*Task requirements*. Locate, in the data below, the line that contains "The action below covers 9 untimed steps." and the line that contains "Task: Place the"; reproduce exactly those two lines and every line between them, nothing more.

*Given information*.
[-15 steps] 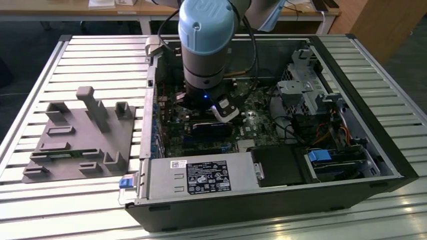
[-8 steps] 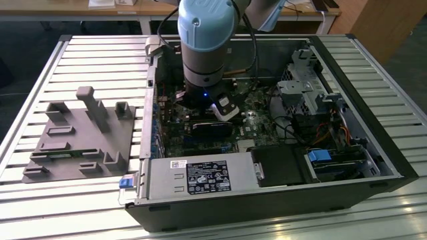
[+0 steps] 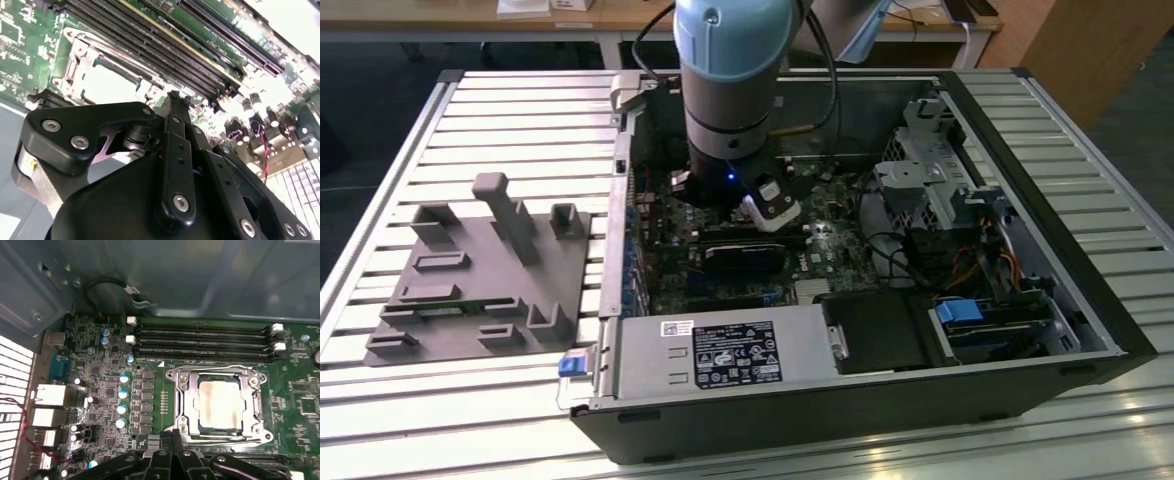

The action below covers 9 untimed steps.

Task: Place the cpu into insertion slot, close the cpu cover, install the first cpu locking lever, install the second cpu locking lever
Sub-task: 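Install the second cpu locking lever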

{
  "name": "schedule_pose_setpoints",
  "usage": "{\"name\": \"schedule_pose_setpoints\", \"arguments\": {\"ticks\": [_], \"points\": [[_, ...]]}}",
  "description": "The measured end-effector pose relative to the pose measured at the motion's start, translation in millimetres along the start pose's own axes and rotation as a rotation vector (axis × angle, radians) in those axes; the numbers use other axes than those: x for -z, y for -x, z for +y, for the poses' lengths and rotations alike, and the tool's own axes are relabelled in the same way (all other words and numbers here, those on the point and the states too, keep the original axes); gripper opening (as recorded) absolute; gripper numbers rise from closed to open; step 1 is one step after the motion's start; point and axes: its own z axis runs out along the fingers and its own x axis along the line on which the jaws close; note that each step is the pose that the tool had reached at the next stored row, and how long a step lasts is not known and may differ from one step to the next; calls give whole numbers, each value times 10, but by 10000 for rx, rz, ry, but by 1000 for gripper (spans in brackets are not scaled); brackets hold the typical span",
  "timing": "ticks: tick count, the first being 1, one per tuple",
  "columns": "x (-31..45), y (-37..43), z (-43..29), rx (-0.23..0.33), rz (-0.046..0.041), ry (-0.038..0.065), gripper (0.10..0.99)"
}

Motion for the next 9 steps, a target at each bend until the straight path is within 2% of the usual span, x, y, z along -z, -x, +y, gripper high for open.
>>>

*Exercise result*.
The action below covers 9 untimed steps.

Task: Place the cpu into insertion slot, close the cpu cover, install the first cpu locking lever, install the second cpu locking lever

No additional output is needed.